● **Exercise prompt**
Each line of the material should be retyped without alteration.

=-=-=-=-=

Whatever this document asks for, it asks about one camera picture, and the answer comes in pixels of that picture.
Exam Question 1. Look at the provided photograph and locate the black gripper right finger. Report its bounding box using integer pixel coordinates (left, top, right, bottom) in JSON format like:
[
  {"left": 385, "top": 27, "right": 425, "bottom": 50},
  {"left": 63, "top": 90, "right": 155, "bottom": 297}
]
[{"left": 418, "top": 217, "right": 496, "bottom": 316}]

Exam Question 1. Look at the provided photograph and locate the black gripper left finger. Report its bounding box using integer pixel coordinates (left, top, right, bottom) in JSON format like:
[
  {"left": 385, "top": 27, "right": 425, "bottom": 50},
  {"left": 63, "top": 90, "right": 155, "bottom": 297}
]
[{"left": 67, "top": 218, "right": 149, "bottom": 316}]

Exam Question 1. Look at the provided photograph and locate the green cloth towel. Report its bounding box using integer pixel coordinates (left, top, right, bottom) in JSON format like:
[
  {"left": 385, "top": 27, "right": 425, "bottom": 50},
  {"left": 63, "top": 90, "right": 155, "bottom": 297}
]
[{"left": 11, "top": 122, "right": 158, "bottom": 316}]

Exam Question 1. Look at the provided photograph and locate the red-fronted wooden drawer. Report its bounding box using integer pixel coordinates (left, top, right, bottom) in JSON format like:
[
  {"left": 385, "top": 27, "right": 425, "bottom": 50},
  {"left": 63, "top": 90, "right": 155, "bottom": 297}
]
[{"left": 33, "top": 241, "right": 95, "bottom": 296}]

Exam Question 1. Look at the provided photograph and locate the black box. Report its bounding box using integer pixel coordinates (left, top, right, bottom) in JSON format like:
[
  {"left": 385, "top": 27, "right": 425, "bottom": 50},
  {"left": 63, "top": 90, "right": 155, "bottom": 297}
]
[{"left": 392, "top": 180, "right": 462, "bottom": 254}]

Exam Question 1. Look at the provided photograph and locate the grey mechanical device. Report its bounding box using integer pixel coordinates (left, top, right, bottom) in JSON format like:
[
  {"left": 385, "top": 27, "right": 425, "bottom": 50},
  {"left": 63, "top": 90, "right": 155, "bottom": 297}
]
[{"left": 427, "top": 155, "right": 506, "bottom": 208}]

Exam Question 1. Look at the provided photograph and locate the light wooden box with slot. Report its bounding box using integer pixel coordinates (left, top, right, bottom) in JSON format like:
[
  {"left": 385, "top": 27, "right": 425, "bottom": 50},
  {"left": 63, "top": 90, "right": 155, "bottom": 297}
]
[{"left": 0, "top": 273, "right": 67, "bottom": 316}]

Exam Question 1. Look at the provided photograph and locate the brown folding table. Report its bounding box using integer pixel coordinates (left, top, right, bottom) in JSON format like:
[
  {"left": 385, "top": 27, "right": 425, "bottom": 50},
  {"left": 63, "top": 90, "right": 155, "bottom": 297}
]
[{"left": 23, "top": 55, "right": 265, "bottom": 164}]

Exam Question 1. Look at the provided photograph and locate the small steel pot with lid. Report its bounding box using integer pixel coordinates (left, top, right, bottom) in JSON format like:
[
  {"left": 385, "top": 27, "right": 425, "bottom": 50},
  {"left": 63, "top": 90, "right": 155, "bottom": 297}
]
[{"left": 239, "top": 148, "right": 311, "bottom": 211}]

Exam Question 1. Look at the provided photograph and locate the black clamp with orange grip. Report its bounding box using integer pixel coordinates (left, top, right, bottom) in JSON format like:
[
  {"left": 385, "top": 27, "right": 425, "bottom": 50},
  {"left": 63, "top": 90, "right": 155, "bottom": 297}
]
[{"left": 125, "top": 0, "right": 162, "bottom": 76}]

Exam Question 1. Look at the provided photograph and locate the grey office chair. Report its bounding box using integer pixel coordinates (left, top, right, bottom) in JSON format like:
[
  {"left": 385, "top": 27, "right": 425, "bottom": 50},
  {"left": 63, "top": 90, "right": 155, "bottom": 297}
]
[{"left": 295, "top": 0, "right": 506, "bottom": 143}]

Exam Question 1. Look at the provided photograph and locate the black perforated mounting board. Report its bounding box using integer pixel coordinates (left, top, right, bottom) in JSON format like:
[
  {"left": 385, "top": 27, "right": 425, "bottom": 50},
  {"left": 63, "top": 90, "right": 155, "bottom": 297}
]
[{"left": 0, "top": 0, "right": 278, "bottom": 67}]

=-=-=-=-=

● **Answer to the exercise**
Whatever this document asks for, it asks about one camera picture, and the answer comes in pixels of that picture.
Exam Question 1. Look at the provided photograph and locate the black gripper right finger. Report its bounding box using integer pixel coordinates (left, top, right, bottom) in JSON format like:
[
  {"left": 385, "top": 27, "right": 425, "bottom": 50},
  {"left": 63, "top": 90, "right": 155, "bottom": 297}
]
[{"left": 418, "top": 217, "right": 496, "bottom": 316}]

Exam Question 1. Look at the provided photograph and locate the black gripper left finger. Report its bounding box using integer pixel coordinates (left, top, right, bottom) in JSON format like:
[
  {"left": 385, "top": 27, "right": 425, "bottom": 50},
  {"left": 63, "top": 90, "right": 155, "bottom": 297}
]
[{"left": 67, "top": 218, "right": 149, "bottom": 316}]

Exam Question 1. Look at the provided photograph and locate the green cloth towel. Report its bounding box using integer pixel coordinates (left, top, right, bottom) in JSON format like:
[
  {"left": 385, "top": 27, "right": 425, "bottom": 50},
  {"left": 63, "top": 90, "right": 155, "bottom": 297}
]
[{"left": 11, "top": 122, "right": 158, "bottom": 316}]

Exam Question 1. Look at the provided photograph and locate the red-fronted wooden drawer. Report its bounding box using integer pixel coordinates (left, top, right, bottom) in JSON format like:
[
  {"left": 385, "top": 27, "right": 425, "bottom": 50},
  {"left": 63, "top": 90, "right": 155, "bottom": 297}
]
[{"left": 33, "top": 241, "right": 95, "bottom": 296}]

Exam Question 1. Look at the provided photograph and locate the black box. Report its bounding box using integer pixel coordinates (left, top, right, bottom) in JSON format like:
[
  {"left": 385, "top": 27, "right": 425, "bottom": 50},
  {"left": 63, "top": 90, "right": 155, "bottom": 297}
]
[{"left": 392, "top": 180, "right": 462, "bottom": 254}]

Exam Question 1. Look at the provided photograph and locate the grey mechanical device. Report its bounding box using integer pixel coordinates (left, top, right, bottom) in JSON format like:
[
  {"left": 385, "top": 27, "right": 425, "bottom": 50},
  {"left": 63, "top": 90, "right": 155, "bottom": 297}
]
[{"left": 427, "top": 155, "right": 506, "bottom": 208}]

Exam Question 1. Look at the provided photograph and locate the light wooden box with slot. Report its bounding box using integer pixel coordinates (left, top, right, bottom) in JSON format like:
[
  {"left": 385, "top": 27, "right": 425, "bottom": 50},
  {"left": 63, "top": 90, "right": 155, "bottom": 297}
]
[{"left": 0, "top": 273, "right": 67, "bottom": 316}]

Exam Question 1. Look at the provided photograph and locate the brown folding table. Report its bounding box using integer pixel coordinates (left, top, right, bottom) in JSON format like:
[
  {"left": 385, "top": 27, "right": 425, "bottom": 50},
  {"left": 63, "top": 90, "right": 155, "bottom": 297}
]
[{"left": 23, "top": 55, "right": 265, "bottom": 164}]

Exam Question 1. Look at the provided photograph and locate the small steel pot with lid. Report its bounding box using integer pixel coordinates (left, top, right, bottom) in JSON format like:
[
  {"left": 385, "top": 27, "right": 425, "bottom": 50},
  {"left": 63, "top": 90, "right": 155, "bottom": 297}
]
[{"left": 239, "top": 148, "right": 311, "bottom": 211}]

Exam Question 1. Look at the provided photograph and locate the black clamp with orange grip. Report its bounding box using integer pixel coordinates (left, top, right, bottom) in JSON format like:
[
  {"left": 385, "top": 27, "right": 425, "bottom": 50},
  {"left": 63, "top": 90, "right": 155, "bottom": 297}
]
[{"left": 125, "top": 0, "right": 162, "bottom": 76}]

Exam Question 1. Look at the provided photograph and locate the grey office chair. Report its bounding box using integer pixel coordinates (left, top, right, bottom) in JSON format like:
[
  {"left": 385, "top": 27, "right": 425, "bottom": 50},
  {"left": 63, "top": 90, "right": 155, "bottom": 297}
]
[{"left": 295, "top": 0, "right": 506, "bottom": 143}]

Exam Question 1. Look at the provided photograph and locate the black perforated mounting board. Report its bounding box using integer pixel coordinates (left, top, right, bottom) in JSON format like:
[
  {"left": 385, "top": 27, "right": 425, "bottom": 50},
  {"left": 63, "top": 90, "right": 155, "bottom": 297}
]
[{"left": 0, "top": 0, "right": 278, "bottom": 67}]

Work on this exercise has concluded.